= EXERCISE =
An exact transcription of all the data is required, with every image removed.

= EXERCISE DATA =
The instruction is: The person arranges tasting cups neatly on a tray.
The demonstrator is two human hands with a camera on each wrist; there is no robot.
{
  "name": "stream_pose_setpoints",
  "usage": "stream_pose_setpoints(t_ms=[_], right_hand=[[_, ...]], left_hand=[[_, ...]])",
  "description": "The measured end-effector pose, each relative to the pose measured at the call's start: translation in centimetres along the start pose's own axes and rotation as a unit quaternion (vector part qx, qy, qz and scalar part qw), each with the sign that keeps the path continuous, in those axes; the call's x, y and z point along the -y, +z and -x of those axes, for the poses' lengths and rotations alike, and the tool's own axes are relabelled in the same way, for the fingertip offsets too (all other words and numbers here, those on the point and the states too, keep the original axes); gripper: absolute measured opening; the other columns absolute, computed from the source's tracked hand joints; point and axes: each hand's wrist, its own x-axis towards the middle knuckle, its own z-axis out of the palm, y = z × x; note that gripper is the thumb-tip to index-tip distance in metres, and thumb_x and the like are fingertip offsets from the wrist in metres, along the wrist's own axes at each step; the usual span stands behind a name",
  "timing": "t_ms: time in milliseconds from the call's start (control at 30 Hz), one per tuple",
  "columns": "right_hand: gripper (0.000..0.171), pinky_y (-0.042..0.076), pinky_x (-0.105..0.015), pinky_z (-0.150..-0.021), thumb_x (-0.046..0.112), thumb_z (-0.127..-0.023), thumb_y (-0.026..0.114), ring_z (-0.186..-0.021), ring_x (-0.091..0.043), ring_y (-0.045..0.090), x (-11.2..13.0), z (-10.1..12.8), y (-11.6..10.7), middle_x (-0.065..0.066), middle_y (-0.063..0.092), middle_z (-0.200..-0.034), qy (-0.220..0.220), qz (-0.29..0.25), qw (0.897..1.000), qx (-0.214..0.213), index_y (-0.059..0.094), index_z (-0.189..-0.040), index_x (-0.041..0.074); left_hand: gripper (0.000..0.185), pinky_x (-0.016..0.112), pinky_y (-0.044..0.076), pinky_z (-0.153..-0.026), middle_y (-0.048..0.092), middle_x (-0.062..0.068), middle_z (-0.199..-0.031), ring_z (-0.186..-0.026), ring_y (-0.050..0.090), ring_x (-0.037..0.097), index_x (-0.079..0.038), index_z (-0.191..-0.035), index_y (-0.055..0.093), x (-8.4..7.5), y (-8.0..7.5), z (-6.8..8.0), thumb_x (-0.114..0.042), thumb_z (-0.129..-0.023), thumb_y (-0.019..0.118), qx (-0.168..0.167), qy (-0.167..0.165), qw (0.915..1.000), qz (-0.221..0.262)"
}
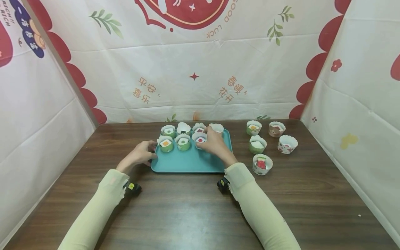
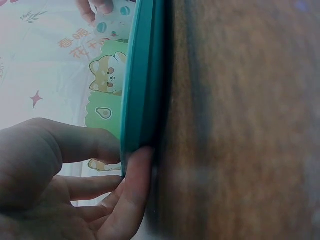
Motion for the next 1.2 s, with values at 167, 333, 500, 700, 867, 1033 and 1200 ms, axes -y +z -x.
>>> stream_pose_setpoints(t_ms=[167,333,500,700,867,1033,1200], right_hand=[[0.056,0.044,-0.030,-0.071,0.029,-0.087,0.079,-0.085,-0.025,0.056,-0.27,-0.03,0.36,-0.017,0.069,-0.104,0.010,0.011,1.000,0.013,0.055,-0.129,0.000],[0.054,0.043,-0.029,-0.069,0.028,-0.088,0.079,-0.083,-0.023,0.057,-0.42,0.00,0.61,-0.017,0.070,-0.105,0.014,0.013,1.000,0.023,0.055,-0.128,0.000],[0.054,0.044,-0.031,-0.071,0.028,-0.089,0.079,-0.086,-0.025,0.056,-0.51,0.01,0.66,-0.018,0.070,-0.109,0.019,0.012,0.999,0.027,0.055,-0.130,0.000],[0.062,0.046,-0.035,-0.077,0.031,-0.091,0.077,-0.093,-0.028,0.057,-0.63,0.04,0.56,-0.020,0.068,-0.115,0.027,0.015,0.999,0.038,0.052,-0.139,0.000],[0.067,0.046,-0.035,-0.078,0.032,-0.091,0.078,-0.095,-0.027,0.056,-0.70,0.06,0.49,-0.020,0.065,-0.115,0.035,0.003,0.999,0.042,0.049,-0.143,0.000],[0.067,0.045,-0.034,-0.077,0.029,-0.090,0.078,-0.095,-0.028,0.056,-0.70,0.05,0.43,-0.020,0.064,-0.114,0.035,-0.002,0.998,0.042,0.048,-0.143,0.000],[0.064,0.045,-0.032,-0.074,0.028,-0.091,0.077,-0.091,-0.026,0.055,-0.66,-0.09,0.44,-0.017,0.064,-0.110,0.032,0.001,0.999,0.044,0.048,-0.142,0.001]], left_hand=[[0.066,0.034,0.064,-0.061,0.059,0.026,-0.130,-0.096,0.068,0.028,0.004,-0.152,0.042,0.01,0.06,0.00,0.000,-0.090,0.063,0.000,0.000,1.0000,0.000],[0.066,0.034,0.064,-0.061,0.059,0.027,-0.131,-0.097,0.069,0.029,0.004,-0.152,0.042,-0.06,0.12,0.10,0.000,-0.090,0.063,0.001,0.001,1.0000,-0.001],[0.066,0.033,0.064,-0.061,0.059,0.026,-0.131,-0.096,0.069,0.028,0.003,-0.153,0.042,-0.08,0.16,0.09,0.000,-0.090,0.063,0.001,0.000,1.0000,0.000],[0.063,0.035,0.064,-0.060,0.061,0.026,-0.129,-0.096,0.069,0.029,0.004,-0.151,0.044,0.13,0.25,0.00,0.000,-0.091,0.063,0.001,0.005,1.0000,0.007],[0.064,0.035,0.064,-0.060,0.061,0.026,-0.129,-0.097,0.070,0.030,0.004,-0.151,0.044,0.22,0.22,-0.04,-0.001,-0.091,0.063,0.000,0.005,1.0000,0.007],[0.063,0.035,0.064,-0.061,0.060,0.025,-0.130,-0.098,0.069,0.030,0.003,-0.152,0.044,0.14,0.15,-0.02,-0.001,-0.092,0.063,0.001,0.000,1.0000,0.007],[0.064,0.034,0.064,-0.061,0.059,0.025,-0.130,-0.099,0.068,0.030,0.003,-0.152,0.042,0.25,0.14,-0.11,-0.002,-0.092,0.063,0.002,0.002,1.0000,0.003]])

= RESPONSE TO THIS EXERCISE =
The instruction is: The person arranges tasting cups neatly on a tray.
The demonstrator is two human hands with a camera on each wrist; there is no robot.
{
  "name": "stream_pose_setpoints",
  "usage": "stream_pose_setpoints(t_ms=[_], right_hand=[[_, ...]], left_hand=[[_, ...]])",
  "description": "The measured end-effector pose, each relative to the pose measured at the call's start: translation in centimetres along the start pose's own axes and rotation as a unit quaternion (vector part qx, qy, qz and scalar part qw), each with the sign that keeps the path continuous, in those axes; the call's x, y and z point along the -y, +z and -x of those axes, for the poses' lengths and rotations alike, and the tool's own axes are relabelled in the same way, for the fingertip offsets too (all other words and numbers here, those on the point and the states too, keep the original axes); gripper: absolute measured opening; the other columns absolute, computed from the source's tracked hand joints; point and axes: each hand's wrist, its own x-axis towards the middle knuckle, its own z-axis out of the palm, y = z × x; note that gripper is the thumb-tip to index-tip distance in metres, and thumb_x and the like are fingertip offsets from the wrist in metres, along the wrist's own axes at each step; the usual span stands behind a name",
  "timing": "t_ms: time in milliseconds from the call's start (control at 30 Hz), one per tuple",
  "columns": "right_hand: gripper (0.000..0.171), pinky_y (-0.042..0.076), pinky_x (-0.105..0.015), pinky_z (-0.150..-0.021), thumb_x (-0.046..0.112), thumb_z (-0.127..-0.023), thumb_y (-0.026..0.114), ring_z (-0.186..-0.021), ring_x (-0.091..0.043), ring_y (-0.045..0.090), x (-11.2..13.0), z (-10.1..12.8), y (-11.6..10.7), middle_x (-0.065..0.066), middle_y (-0.063..0.092), middle_z (-0.200..-0.034), qy (-0.220..0.220), qz (-0.29..0.25), qw (0.897..1.000), qx (-0.214..0.213), index_y (-0.059..0.094), index_z (-0.189..-0.040), index_x (-0.041..0.074); left_hand: gripper (0.000..0.185), pinky_x (-0.016..0.112), pinky_y (-0.044..0.076), pinky_z (-0.153..-0.026), middle_y (-0.048..0.092), middle_x (-0.062..0.068), middle_z (-0.199..-0.031), ring_z (-0.186..-0.026), ring_y (-0.050..0.090), ring_x (-0.037..0.097), index_x (-0.079..0.038), index_z (-0.191..-0.035), index_y (-0.055..0.093), x (-8.4..7.5), y (-8.0..7.5), z (-6.8..8.0), thumb_x (-0.114..0.042), thumb_z (-0.129..-0.023), thumb_y (-0.019..0.118), qx (-0.168..0.167), qy (-0.167..0.165), qw (0.915..1.000), qz (-0.221..0.262)"
}
Motion for the next 1.2 s, with values at 167, 333, 500, 700, 867, 1033 and 1200 ms, axes -y +z -x.
>>> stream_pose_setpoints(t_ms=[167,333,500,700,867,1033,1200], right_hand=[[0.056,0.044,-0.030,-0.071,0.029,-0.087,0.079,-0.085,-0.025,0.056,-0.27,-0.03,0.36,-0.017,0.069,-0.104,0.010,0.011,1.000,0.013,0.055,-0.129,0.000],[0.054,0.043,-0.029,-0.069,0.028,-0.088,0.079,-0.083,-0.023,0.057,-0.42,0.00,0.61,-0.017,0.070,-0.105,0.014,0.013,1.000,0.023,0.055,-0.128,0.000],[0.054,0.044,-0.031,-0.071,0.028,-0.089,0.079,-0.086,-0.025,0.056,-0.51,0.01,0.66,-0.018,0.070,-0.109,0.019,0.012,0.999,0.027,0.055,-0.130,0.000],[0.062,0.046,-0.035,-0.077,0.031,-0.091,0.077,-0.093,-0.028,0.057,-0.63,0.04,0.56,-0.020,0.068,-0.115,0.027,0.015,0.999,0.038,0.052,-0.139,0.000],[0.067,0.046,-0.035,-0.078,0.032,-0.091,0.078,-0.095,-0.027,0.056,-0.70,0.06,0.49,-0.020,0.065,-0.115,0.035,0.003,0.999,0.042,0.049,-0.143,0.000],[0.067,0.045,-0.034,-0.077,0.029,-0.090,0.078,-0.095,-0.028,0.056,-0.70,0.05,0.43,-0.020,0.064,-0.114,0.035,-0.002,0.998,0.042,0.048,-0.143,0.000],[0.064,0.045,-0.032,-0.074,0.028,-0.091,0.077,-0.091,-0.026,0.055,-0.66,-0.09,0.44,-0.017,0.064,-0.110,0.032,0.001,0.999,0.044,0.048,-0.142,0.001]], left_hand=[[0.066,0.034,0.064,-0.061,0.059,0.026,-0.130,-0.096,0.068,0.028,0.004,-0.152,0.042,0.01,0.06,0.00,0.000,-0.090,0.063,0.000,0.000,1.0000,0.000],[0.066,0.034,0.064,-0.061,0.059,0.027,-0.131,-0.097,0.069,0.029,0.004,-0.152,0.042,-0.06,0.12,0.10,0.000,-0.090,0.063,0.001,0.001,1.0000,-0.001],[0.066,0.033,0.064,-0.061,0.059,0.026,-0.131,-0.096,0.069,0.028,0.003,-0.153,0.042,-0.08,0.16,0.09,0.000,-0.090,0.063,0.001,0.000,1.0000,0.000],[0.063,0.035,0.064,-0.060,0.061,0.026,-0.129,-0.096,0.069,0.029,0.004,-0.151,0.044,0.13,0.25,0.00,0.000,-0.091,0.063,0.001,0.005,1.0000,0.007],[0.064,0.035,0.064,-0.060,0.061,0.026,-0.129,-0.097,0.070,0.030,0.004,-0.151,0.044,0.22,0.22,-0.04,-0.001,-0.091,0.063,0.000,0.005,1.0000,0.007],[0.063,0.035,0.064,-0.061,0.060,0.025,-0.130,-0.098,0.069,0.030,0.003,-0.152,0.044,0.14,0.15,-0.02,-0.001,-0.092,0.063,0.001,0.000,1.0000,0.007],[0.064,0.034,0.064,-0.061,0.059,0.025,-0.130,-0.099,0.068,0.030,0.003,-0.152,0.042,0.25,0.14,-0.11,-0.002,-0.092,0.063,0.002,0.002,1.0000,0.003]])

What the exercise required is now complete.